TASK REQUIREMENTS
Each entry below should be returned exactly as is, with the pictures removed.
□ □ □ □ □
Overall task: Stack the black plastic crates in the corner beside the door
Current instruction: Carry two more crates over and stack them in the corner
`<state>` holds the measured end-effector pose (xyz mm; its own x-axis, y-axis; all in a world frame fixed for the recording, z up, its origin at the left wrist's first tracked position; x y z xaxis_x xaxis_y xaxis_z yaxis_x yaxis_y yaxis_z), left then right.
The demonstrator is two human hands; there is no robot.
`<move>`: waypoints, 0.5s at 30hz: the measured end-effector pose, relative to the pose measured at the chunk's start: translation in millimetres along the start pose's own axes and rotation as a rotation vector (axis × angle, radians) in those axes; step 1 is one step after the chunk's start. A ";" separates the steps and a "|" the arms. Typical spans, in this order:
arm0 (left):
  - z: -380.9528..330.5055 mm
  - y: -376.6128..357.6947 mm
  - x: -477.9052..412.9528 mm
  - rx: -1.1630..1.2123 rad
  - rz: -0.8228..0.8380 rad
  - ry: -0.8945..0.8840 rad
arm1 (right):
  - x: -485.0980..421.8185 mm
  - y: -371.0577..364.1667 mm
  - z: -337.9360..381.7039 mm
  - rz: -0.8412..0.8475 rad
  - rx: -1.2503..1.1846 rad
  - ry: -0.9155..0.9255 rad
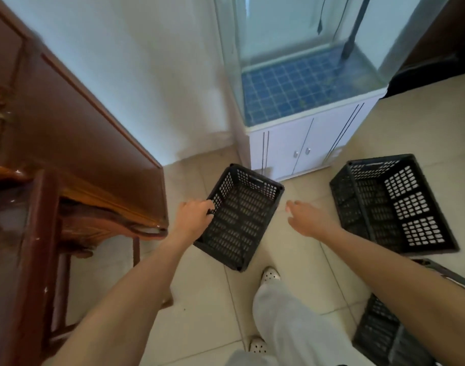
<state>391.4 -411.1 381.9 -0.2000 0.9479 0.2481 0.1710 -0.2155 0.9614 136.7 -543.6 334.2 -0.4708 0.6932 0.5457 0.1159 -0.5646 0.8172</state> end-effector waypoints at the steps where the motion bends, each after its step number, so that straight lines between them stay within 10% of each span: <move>1: 6.3 3.5 -13.3 0.016 -0.020 0.004 | -11.5 3.0 -1.3 0.005 0.000 -0.015; 15: 114.8 -80.0 -152.7 0.084 0.176 -0.052 | -146.7 -58.4 30.3 0.122 -0.187 -0.262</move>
<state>519.0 -511.6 253.5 -0.1097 0.9086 0.4031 0.2793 -0.3610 0.8897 225.5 -598.8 212.1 -0.2198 0.6936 0.6860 -0.0163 -0.7057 0.7083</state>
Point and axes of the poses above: each hand's wrist, its own x-axis away from the middle knuckle, its own y-axis out of the back of the hand, z = x × y, the point moved 6 cm from there along -x, towards the middle knuckle, and after that the axes turned 7 degrees about -y, right-handed, at the moved point
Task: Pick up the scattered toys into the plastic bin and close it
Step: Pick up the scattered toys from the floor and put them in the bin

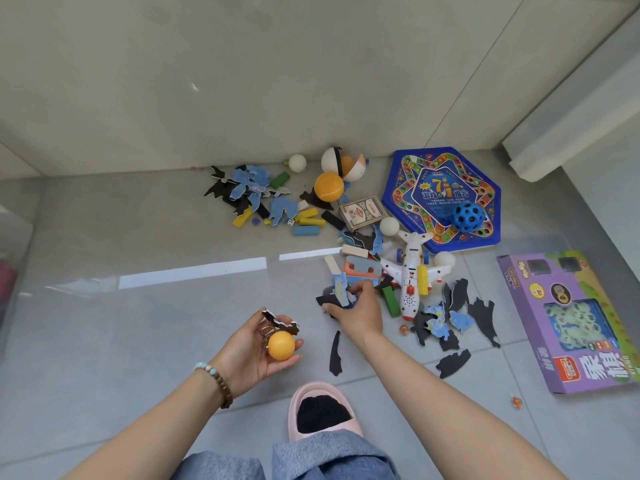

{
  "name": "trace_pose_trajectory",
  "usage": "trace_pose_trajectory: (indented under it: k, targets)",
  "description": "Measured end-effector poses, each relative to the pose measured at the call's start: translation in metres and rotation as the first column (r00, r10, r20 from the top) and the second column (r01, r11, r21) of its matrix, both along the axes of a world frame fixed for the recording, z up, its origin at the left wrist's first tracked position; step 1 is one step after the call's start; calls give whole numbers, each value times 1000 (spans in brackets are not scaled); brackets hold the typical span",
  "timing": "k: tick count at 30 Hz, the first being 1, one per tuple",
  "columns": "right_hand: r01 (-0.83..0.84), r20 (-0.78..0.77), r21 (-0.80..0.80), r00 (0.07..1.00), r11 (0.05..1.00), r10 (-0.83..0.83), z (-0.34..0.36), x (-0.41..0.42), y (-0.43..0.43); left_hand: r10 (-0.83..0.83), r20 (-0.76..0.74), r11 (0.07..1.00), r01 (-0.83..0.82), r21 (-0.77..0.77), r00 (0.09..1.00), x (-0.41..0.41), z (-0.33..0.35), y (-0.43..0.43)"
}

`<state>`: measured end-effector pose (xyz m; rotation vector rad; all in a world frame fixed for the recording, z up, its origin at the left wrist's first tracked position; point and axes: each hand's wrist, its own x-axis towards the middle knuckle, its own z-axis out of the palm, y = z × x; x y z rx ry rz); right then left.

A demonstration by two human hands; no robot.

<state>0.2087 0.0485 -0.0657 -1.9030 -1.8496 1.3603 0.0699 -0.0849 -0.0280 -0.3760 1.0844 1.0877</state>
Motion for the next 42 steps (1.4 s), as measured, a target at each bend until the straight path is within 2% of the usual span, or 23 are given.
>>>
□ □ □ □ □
RESULT FOR THIS TASK
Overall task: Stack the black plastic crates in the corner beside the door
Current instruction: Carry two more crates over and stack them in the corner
`<state>` holds the measured end-effector pose (xyz mm; its own x-axis, y-axis; all in a world frame fixed for the recording, z up, its origin at the left wrist's first tracked position; x y z xaxis_x xaxis_y xaxis_z yaxis_x yaxis_y yaxis_z), left then right.
The demonstrator is two human hands; there is no robot.
`<move>`: waypoints, 0.5s at 30hz: the measured end-effector pose, relative to the pose measured at the chunk's start: translation in millimetres along the start pose's own axes and rotation as a rotation vector (axis × angle, radians) in those axes; step 1 is one step after the chunk's start. A ";" separates the steps and a "|" the arms. Typical spans, in this order:
arm0 (left):
  - z: -380.9528..330.5055 mm
  - y: -376.6128..357.6947 mm
  - x: -477.9052..412.9528 mm
  - rx: -1.1630..1.2123 rad
  - rz: -0.8228..0.8380 rad
  - ry: -0.8945..0.8840 rad
arm1 (right):
  - x: -485.0980..421.8185 mm
  - y: -371.0577..364.1667 mm
  - z: -337.9360..381.7039 mm
  - rz: -0.8412..0.8475 rad
  - rx: -1.2503..1.1846 rad
  - ry: -0.9155..0.9255 rad
<state>391.4 -411.1 381.9 -0.2000 0.9479 0.2481 0.1710 -0.2155 0.9614 136.7 -543.6 334.2 -0.4708 0.6932 0.5457 0.1159 -0.5646 0.8172</state> end-effector waypoints at the steps where the motion bends, each after its step number, so that straight lines between them stay within 10% of each span: <move>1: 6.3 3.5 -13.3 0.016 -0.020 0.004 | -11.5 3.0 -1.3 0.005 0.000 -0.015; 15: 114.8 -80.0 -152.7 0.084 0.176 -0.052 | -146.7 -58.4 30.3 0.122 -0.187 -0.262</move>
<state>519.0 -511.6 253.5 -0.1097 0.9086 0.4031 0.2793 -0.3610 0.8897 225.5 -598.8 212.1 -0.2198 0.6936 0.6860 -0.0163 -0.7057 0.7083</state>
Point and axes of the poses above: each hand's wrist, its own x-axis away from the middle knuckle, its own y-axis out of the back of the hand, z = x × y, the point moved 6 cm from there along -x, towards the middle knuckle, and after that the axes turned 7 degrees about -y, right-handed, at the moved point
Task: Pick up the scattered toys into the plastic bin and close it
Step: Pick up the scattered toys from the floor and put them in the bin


{
  "name": "trace_pose_trajectory",
  "usage": "trace_pose_trajectory: (indented under it: k, targets)",
  "description": "Measured end-effector poses, each relative to the pose measured at the call's start: translation in metres and rotation as the first column (r00, r10, r20 from the top) and the second column (r01, r11, r21) of its matrix, both along the axes of a world frame fixed for the recording, z up, its origin at the left wrist's first tracked position; step 1 is one step after the call's start; calls give whole numbers, each value times 1000 (spans in brackets are not scaled); brackets hold the typical span",
  "timing": "k: tick count at 30 Hz, the first being 1, one per tuple",
  "columns": "right_hand: r01 (-0.83..0.84), r20 (-0.78..0.77), r21 (-0.80..0.80), r00 (0.07..1.00), r11 (0.05..1.00), r10 (-0.83..0.83), z (-0.34..0.36), x (-0.41..0.42), y (-0.43..0.43); left_hand: r10 (-0.83..0.83), r20 (-0.76..0.74), r11 (0.07..1.00), r01 (-0.83..0.82), r21 (-0.77..0.77), r00 (0.09..1.00), x (-0.41..0.41), z (-0.33..0.35), y (-0.43..0.43)"
}

`<state>`: measured end-effector pose (xyz m; rotation vector rad; all in a world frame fixed for the recording, z up, its origin at the left wrist's first tracked position; point and axes: each hand's wrist, its own x-axis towards the middle knuckle, its own z-axis out of the palm, y = z × x; x y z rx ry rz); right then left.

A demonstration by two human hands; no robot.

<state>0.2087 0.0485 -0.0657 -1.9030 -1.8496 1.3603 0.0699 -0.0849 -0.0280 -0.3760 1.0844 1.0877</state>
Motion for the next 42 steps (1.4 s), as measured, a target at each bend until the straight path is within 2% of the usual span, or 23 are given.
>>>

The exercise has been carried out completely.